Un instante después se oyó un suave golpe en la puerta.

Cuando la abrió, Lisa retrocedió, enlazando sus propios dedos y apretándose el vientre con las manos. Se miraron durante un momento interminable, y él se mantuvo con el hombro apoyado en el marco de la puerta. Estaba vestido con calcetines negros, pantalones grises y una camisa celeste sostenida por un solo botón al nivel de la cintura. Los faldones colgaban fuera de los pantalones, sus cabellos en desorden también estaban alborotados.

– ¿Ya estabas durmiendo? -preguntó Lisa con expresión culpable.

Él negó con la cabeza, en un gesto de fatiga.

– Creo que no he dormido estas últimas seis semanas… excepto hoy en el avión.

¿Era posible que ella no hubiera advertido las arrugas en el contorno de los ojos, y el gesto de cansancio en la boca?

– ¿Por mi culpa? -preguntó Lisa con expresión esperanzada.

Él se apartó del marco de la puerta, e inclinando hacia delante la cabeza se giró y cerró lentamente. Sam suspiró y al fin volvió a mirarla.

– ¿Qué te parece? ¿Qué es lo que tú crees? -preguntó con voz neutra.

Ella lo miró, cegada por el dolor y las lágrimas que amenazaban con brotar de sus ojos.

– No he sabido qué pensar desde que te fuiste de mi casa aquella noche. Yo… tú… has sido…-Se cubrió la cara con las manos, y los sollozos le sacudieron los hombros-. Yo… yo… te amo tanto -dijo con voz sofocada, hablando a través de sus propias manos.

Él se acercó a Lisa, y sus manos cálidas se cerraron sobre las muñecas de la joven, obligándola a mostrar la cara.
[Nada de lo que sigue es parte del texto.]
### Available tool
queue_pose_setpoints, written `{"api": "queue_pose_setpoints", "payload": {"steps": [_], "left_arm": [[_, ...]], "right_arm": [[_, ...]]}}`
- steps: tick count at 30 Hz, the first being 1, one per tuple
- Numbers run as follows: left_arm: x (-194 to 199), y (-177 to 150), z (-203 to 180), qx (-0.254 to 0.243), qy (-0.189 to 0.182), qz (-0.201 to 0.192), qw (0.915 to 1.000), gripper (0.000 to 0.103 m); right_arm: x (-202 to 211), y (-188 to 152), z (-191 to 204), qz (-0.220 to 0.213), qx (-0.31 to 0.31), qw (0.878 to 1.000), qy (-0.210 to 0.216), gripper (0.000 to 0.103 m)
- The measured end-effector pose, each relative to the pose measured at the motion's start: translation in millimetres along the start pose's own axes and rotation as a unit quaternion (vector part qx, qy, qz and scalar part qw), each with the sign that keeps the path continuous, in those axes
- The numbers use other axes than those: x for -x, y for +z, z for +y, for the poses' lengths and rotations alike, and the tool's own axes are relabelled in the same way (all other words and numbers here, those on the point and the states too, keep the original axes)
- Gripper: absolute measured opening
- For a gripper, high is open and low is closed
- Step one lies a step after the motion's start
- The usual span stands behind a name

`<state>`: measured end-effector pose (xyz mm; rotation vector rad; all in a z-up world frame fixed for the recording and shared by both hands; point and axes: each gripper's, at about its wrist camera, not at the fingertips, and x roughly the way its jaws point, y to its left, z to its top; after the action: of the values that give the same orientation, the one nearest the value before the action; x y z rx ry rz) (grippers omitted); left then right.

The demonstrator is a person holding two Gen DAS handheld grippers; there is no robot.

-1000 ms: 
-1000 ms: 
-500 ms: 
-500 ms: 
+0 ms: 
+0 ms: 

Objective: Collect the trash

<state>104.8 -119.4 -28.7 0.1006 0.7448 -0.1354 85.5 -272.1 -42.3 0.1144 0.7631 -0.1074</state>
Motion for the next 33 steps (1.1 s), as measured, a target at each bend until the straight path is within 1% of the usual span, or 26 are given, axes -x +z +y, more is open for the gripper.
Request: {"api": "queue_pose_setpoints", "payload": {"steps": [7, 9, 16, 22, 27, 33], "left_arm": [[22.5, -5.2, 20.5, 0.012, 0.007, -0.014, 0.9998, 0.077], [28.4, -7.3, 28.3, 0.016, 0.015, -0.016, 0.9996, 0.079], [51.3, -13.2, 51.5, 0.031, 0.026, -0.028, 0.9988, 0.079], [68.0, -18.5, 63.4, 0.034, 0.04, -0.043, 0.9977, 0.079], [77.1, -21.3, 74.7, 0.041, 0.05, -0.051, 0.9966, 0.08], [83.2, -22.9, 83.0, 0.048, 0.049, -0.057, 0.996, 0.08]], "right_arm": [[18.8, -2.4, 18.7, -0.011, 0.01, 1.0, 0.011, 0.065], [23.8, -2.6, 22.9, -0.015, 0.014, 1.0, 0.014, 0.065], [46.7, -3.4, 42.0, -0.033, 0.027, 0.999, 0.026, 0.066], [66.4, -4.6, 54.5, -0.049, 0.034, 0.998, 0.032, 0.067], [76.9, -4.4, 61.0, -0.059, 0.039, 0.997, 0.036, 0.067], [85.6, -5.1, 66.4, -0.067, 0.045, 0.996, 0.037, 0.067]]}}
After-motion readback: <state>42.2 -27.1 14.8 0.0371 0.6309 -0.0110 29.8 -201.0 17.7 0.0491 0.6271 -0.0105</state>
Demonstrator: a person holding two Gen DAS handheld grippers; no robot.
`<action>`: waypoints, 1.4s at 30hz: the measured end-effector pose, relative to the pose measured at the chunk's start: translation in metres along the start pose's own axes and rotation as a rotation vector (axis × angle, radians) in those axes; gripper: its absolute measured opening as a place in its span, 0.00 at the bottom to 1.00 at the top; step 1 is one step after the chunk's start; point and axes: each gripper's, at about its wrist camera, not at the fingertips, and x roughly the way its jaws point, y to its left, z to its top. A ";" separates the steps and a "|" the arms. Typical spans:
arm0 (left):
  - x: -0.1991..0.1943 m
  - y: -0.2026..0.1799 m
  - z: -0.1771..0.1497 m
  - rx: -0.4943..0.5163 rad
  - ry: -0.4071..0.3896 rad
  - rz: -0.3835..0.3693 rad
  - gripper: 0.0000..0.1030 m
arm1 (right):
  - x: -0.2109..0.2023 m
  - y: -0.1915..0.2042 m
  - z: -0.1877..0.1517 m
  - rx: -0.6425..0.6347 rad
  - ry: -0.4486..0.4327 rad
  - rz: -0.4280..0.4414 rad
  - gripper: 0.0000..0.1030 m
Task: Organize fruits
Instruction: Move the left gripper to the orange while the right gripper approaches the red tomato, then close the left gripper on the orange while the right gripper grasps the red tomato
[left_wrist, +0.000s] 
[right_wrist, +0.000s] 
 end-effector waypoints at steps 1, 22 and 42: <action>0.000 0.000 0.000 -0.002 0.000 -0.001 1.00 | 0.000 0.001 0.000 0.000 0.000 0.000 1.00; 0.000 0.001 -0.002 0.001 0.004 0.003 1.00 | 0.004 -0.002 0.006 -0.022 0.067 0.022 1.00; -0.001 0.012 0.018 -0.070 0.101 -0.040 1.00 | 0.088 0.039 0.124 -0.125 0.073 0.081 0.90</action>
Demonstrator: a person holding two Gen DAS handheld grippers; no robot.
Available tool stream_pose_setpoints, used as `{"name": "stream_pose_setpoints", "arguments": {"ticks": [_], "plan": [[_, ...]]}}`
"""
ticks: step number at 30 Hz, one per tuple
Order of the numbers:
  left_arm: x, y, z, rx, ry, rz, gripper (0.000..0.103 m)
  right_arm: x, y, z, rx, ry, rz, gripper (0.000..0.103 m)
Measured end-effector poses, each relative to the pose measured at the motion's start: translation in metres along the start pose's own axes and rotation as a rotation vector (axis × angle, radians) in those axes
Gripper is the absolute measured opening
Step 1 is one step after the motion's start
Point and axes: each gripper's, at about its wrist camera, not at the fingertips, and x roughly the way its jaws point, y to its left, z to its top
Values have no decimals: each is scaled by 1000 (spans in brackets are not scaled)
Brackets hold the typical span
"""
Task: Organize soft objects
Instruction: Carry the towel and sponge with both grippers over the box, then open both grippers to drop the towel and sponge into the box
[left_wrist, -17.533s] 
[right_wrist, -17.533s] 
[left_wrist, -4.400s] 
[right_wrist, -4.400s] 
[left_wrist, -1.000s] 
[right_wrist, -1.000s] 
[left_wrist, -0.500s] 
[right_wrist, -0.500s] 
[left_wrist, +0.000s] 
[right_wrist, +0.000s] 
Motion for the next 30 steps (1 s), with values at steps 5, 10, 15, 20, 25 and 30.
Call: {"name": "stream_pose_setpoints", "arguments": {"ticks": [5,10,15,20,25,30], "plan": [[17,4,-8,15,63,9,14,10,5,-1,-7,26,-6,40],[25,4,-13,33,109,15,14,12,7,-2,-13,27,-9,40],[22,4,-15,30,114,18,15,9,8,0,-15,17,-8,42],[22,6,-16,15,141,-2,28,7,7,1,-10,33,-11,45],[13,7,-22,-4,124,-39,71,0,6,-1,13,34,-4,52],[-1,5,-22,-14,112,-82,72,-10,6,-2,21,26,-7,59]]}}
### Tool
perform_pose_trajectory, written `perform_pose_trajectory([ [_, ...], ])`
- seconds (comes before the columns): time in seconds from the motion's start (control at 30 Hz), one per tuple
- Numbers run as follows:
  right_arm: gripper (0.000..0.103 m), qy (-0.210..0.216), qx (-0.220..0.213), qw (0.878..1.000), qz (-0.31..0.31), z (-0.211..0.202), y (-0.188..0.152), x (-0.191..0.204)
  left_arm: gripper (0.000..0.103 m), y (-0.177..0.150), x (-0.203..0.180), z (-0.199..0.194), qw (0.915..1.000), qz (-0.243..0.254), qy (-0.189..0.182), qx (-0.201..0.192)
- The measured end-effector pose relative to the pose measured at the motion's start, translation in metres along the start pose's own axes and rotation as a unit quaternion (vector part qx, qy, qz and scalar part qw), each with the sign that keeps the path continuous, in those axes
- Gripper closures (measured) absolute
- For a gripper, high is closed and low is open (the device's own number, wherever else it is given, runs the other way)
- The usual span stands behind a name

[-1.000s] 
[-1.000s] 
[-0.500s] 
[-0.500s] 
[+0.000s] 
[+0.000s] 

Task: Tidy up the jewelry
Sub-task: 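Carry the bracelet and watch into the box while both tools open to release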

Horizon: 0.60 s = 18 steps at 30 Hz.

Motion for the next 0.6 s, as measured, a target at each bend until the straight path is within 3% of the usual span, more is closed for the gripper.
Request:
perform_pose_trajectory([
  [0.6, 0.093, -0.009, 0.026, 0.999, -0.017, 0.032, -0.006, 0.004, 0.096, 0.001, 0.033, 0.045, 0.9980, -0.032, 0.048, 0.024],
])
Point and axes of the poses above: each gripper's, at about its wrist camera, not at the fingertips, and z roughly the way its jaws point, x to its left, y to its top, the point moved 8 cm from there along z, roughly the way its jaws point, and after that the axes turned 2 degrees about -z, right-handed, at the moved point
Depositó un beso suave en el borde de los dedos, que estaban humedecidos a causa de las lágrimas.

– Yo también te amo -dijo, la voz suavizada por el dolor.

Con un grito breve y ahogado ella se arrojó sobre Sam, y le rodeó el cuello con los brazos y se apretó contra su cuerpo. También los brazos de Sam la presionaron tenaces, mientras oprimía la cara sobre su cuello tibio. Sam se balanceó hacia delante y hacia atrás, y repitió varias veces el mismo movimiento, manteniéndose con los pies separados mientras sostenía con firmeza el cuerpo de Lisa pegado a su propio cuerpo. Ninguno de los dos habló, y ambos sentían que la proximidad los reconfortaba.

Los pechos, el vientre y los muslos de Lisa se pegaban al cuerpo rígido de Sam, y parecía que en la mente de ella no había otra palabra que el nombre del ser amado -Sam, Sam, Sam-, y con la dulce comprensión de que él era lo que necesitaba para completar no solo su cuerpo, sino también su vida, su ser.